Kategori Berita
Daerah
Layanan
Detik Network

Dolce & Gabbana Jadi Kontroversi karena Rilis Sandal Budak

Eny Kartikawati - wolipop
Selasa, 08 Mar 2016 11:40 WIB

Anda menyukai artikel ini

Artikel disimpan

Foto: Dolce & Gabbana
Jakarta - Brand Italia Dolce & Gabbana menjadi kontroversi karena produk yang dirilis di situs mereka. Produk berupa sepasang sandal itu dinamai slave sandals. Protes pun membanjiri akun media sosial Dolce & Gabbana.

Slave sandals yang dirilis tersebut merupakan bagian dari koleksi spring/summer 2016. Sandal dengan dominasi warna merah dan detail pom pom itu dalam deskripsi produk disebutkan sebagai sebuah pernyataan cinta pada Italia yang diungkapkan melalui busana unik.

Sandal atraktif ini dijual dengan harga US$ 2.395. Untuk membeli sandal tersebut, seperti ditulis di website belanja Dolce & Gabbana, pembeli harus melakukan pre-order atau pemesanan terlebih dahulu.

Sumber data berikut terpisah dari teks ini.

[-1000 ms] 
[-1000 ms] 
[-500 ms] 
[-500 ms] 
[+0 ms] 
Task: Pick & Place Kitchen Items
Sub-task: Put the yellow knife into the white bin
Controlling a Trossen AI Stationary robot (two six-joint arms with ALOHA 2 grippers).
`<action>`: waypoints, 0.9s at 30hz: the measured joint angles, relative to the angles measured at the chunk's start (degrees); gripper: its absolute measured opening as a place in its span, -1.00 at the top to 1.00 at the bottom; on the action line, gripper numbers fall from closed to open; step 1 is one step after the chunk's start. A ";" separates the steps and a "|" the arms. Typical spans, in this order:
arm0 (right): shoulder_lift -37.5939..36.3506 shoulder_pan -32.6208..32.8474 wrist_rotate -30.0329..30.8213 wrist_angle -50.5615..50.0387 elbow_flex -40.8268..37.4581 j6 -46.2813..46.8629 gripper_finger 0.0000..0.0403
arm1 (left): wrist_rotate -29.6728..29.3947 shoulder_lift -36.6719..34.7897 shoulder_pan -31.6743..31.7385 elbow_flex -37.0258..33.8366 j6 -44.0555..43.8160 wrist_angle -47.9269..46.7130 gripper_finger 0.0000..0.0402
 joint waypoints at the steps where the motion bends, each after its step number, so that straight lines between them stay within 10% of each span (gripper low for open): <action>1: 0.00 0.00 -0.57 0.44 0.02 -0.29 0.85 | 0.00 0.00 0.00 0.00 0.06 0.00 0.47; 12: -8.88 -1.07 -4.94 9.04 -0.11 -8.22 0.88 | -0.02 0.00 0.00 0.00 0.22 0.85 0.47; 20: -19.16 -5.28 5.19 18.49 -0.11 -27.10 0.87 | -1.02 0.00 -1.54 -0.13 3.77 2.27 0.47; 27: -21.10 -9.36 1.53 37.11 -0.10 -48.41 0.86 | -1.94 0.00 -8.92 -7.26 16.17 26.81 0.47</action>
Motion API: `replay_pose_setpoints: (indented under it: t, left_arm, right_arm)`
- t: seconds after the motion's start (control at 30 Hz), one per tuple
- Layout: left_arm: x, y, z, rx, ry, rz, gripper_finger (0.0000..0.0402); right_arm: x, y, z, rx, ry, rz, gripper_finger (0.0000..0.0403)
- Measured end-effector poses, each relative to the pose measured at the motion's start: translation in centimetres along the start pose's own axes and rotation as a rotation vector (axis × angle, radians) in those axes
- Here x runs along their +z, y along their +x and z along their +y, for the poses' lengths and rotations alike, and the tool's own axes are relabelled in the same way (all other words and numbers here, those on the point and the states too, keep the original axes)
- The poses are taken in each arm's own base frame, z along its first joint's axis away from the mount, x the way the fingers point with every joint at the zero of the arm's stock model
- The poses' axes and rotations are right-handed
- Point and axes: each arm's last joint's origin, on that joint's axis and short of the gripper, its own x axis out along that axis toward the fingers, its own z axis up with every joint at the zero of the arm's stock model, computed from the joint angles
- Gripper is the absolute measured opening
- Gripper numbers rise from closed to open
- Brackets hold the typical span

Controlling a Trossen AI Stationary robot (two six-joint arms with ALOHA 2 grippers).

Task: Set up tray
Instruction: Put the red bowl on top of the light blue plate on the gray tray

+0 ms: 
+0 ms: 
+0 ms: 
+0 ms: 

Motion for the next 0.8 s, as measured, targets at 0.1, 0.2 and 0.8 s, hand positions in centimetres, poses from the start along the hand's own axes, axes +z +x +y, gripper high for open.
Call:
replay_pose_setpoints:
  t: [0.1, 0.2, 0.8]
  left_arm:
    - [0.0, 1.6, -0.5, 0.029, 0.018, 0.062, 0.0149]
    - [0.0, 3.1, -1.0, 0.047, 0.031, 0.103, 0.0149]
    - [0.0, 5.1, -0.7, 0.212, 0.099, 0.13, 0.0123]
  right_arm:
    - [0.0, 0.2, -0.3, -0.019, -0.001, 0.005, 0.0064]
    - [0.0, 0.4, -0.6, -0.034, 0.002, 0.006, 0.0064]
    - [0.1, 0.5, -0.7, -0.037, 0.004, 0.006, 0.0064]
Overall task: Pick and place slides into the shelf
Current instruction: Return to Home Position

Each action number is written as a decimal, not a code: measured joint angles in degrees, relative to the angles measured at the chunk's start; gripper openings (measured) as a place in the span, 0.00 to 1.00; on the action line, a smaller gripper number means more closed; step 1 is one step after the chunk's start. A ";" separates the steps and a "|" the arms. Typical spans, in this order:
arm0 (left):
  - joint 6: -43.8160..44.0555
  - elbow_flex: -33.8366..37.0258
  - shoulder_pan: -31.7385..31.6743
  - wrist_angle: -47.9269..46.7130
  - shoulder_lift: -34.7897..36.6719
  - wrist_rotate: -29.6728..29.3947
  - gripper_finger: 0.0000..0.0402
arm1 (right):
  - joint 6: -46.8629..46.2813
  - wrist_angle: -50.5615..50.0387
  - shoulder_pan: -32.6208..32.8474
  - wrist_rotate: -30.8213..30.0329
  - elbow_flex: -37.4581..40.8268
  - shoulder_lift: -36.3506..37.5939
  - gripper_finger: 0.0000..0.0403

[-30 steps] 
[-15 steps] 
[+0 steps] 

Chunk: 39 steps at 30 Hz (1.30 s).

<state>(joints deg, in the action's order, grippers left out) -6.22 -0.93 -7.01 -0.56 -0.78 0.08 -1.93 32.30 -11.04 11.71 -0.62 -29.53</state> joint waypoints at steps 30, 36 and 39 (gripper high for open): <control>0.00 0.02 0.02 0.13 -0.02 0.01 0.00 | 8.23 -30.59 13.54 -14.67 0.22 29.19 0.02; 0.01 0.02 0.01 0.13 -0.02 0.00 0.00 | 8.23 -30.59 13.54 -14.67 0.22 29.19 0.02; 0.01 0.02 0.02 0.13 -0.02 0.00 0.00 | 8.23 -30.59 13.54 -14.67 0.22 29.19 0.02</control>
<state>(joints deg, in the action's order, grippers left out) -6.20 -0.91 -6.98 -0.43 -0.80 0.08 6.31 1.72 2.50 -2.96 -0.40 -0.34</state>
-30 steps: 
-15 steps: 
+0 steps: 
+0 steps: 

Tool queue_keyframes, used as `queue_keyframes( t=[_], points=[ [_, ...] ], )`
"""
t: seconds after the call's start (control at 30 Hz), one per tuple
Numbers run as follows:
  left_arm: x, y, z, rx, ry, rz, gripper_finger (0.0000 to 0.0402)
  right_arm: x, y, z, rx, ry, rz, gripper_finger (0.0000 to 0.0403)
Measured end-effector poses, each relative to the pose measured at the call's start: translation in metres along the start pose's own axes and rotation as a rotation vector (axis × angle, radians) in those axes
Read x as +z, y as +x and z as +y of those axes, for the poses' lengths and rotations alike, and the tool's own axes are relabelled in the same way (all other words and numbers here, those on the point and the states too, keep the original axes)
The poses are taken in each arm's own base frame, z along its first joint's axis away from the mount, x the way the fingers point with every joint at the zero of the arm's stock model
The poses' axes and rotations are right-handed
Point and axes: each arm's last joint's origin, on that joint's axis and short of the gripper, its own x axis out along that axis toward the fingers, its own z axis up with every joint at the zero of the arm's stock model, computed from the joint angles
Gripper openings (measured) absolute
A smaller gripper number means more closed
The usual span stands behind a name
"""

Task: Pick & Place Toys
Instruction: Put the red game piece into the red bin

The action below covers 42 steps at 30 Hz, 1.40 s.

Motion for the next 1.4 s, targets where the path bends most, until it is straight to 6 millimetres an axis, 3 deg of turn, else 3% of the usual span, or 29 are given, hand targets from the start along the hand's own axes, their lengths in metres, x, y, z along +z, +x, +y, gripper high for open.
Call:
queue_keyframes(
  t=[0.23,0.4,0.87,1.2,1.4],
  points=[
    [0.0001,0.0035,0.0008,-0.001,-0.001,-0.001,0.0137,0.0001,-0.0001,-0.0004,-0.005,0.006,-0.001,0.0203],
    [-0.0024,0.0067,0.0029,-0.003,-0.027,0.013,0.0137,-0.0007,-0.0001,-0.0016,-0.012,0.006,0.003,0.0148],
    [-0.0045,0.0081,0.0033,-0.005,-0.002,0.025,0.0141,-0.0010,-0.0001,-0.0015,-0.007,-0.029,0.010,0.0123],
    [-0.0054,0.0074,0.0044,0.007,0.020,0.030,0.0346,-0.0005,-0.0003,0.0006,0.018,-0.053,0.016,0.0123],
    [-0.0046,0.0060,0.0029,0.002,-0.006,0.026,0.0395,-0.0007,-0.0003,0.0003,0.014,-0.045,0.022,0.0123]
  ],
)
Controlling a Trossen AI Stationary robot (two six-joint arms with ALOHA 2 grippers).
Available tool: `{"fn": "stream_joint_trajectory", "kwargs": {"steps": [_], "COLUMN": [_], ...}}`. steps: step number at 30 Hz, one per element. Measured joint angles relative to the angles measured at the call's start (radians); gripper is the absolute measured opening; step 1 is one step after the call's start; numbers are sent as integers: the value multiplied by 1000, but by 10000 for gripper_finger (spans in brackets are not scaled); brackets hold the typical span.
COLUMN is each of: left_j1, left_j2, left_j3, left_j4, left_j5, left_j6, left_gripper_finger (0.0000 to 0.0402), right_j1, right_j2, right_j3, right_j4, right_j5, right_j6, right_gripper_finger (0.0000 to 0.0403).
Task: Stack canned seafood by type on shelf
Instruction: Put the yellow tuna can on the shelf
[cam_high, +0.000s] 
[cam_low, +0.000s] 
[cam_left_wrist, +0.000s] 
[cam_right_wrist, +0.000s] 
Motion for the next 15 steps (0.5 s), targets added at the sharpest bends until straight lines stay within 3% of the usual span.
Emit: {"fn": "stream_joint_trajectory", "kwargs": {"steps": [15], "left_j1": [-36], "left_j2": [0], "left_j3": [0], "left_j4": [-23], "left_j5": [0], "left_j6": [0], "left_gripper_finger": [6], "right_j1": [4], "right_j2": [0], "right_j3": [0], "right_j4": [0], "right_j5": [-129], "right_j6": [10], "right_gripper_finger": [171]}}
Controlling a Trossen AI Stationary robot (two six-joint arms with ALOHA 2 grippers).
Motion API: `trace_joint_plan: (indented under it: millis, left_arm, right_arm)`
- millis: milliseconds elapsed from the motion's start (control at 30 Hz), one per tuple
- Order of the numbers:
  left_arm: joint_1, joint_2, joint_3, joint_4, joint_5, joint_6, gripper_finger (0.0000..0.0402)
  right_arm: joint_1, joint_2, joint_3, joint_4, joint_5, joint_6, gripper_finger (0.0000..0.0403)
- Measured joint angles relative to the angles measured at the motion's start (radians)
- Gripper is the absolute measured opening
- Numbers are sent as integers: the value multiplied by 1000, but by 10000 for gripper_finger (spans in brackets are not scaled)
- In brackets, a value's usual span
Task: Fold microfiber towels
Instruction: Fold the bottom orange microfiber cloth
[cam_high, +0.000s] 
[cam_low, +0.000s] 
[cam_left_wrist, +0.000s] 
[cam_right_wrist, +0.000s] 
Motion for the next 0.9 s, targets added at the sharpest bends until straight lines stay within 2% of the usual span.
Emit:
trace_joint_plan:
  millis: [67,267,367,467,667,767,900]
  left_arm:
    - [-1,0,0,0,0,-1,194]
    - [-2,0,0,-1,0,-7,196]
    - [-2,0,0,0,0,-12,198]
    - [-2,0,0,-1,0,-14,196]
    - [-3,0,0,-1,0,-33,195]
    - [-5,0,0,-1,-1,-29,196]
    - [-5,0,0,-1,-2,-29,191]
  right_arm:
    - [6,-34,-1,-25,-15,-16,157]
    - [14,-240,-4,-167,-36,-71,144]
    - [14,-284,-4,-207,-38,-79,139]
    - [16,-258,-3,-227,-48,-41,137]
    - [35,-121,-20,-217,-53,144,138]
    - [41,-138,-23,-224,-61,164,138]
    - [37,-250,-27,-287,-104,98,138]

Penamaan dari sandal itu yang mendapat banyak protes dari pengguna media sosial. Mereka menyebut pihak Dolce & Gabbana mendukung perbudakan. Ada juga yang menuduh brand tersebut berperilaku rasis.

ADVERTISEMENT

SCROLL TO CONTINUE WITH CONTENT

"The designers behind Dolce & Gabbana are just racist. This is the second time this has happened. 1st, the "Mammy" earrings, now "Slave" sandals," demikian pengguna Twitter bernama Tahirah hairson menuliskan tweet pada akun Dolce & Gabbana.

Baca Juga: 50 Inspirasi Busana untuk Kondangan

Namun tidak semua orang mencaci brand yang sudah berdiri sejak 1985 itu. Ada juga yang membelanya dan menyebutkan bahwa nama sandal tersebut diambil dari nama Romawi zaman dulu.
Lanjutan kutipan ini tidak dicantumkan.